- [Problem to solve]:
Would you please copy each line of the listing that mentions "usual"?

- [Information supplied]:
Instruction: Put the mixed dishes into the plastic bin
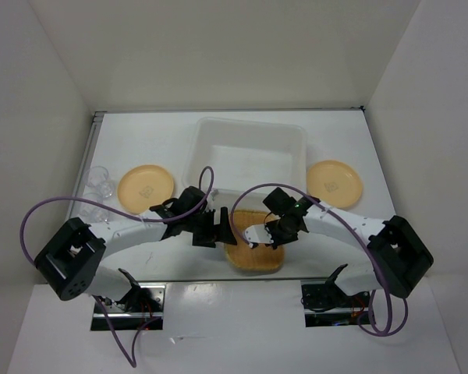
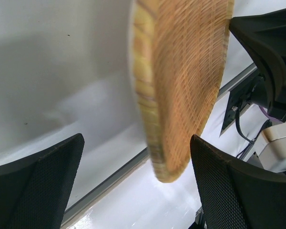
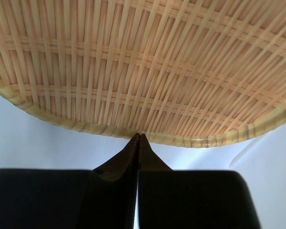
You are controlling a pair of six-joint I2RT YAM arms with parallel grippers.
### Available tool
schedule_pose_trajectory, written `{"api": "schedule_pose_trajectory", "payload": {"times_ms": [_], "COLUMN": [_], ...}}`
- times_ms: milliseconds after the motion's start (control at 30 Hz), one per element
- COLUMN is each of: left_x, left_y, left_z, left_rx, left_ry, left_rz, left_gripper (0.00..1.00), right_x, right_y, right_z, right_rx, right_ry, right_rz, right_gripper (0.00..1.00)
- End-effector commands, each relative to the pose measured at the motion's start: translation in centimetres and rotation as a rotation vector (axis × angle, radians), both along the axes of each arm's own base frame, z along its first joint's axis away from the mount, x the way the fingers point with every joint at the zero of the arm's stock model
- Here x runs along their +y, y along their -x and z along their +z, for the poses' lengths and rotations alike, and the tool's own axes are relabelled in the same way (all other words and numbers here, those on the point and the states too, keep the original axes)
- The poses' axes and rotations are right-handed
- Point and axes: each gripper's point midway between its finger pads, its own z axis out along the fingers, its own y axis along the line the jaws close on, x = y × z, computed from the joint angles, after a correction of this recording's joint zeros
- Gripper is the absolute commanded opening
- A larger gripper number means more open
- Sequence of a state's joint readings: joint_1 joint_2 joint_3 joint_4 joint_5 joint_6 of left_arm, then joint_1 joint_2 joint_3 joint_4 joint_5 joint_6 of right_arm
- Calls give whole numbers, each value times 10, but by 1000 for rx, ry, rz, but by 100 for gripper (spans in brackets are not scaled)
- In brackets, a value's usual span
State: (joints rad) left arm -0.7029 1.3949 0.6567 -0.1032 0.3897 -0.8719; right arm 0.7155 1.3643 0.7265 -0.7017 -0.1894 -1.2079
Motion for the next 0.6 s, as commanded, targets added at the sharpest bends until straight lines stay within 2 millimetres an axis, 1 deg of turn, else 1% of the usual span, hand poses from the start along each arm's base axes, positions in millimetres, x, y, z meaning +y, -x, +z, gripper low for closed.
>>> {"api": "schedule_pose_trajectory", "payload": {"times_ms": [0, 33, 133, 233, 267, 300, 333, 367, 400, 433, 500, 533, 567], "left_x": [-4, -5, -8, -11, -13, -14, -16, -18, -23, -24, -26, -30, -31], "left_y": [-3, -4, -1, -3, -5, -6, -8, -10, -16, -18, -18, -20, -16], "left_z": [10, 12, 7, 6, 9, 7, 11, 9, 18, 17, 12, 14, 10], "left_rx": [-22, -31, -17, -12, -19, -19, -27, -28, -48, -52, -39, -42, -30], "left_ry": [28, 35, 33, 38, 44, 44, 51, 52, 69, 64, 57, 70, 60], "left_rz": [9, 9, -6, -12, -12, -12, -12, -12, -12, -20, -33, -40, -49], "left_gripper": [98, 98, 96, 93, 93, 93, 93, 92, 92, 92, 89, 88, 84], "right_x": [-10, -8, -8, -10, -10, -10, -10, -10, -10, -10, -9, -9, -9], "right_y": [10, 8, 8, 11, 11, 11, 11, 11, 11, 11, 9, 9, 9], "right_z": [-13, -12, -12, -15, -15, -15, -15, -15, -15, -15, -14, -14, -14], "right_rx": [40, 34, 34, 41, 41, 41, 41, 41, 41, 41, 36, 36, 36], "right_ry": [39, 33, 33, 39, 39, 39, 39, 39, 39, 39, 32, 32, 32], "right_rz": [7, 7, 7, 7, 7, 7, 7, 7, 7, 7, -1, -2, -2], "right_gripper": [0, 0, 0, 0, 0, 0, 0, 0, 0, 0, 0, 0, 0]}}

- [Task answer]:
- In brackets, a value's usual span
Motion for the next 0.6 s, as commanded, targets added at the sharpest bends until straight lines stay within 2 millimetres an axis, 1 deg of turn, else 1% of the usual span, hand poses from the start along each arm's base axes, positions in millimetres, x, y, z meaning +y, -x, +z, gripper low for closed.

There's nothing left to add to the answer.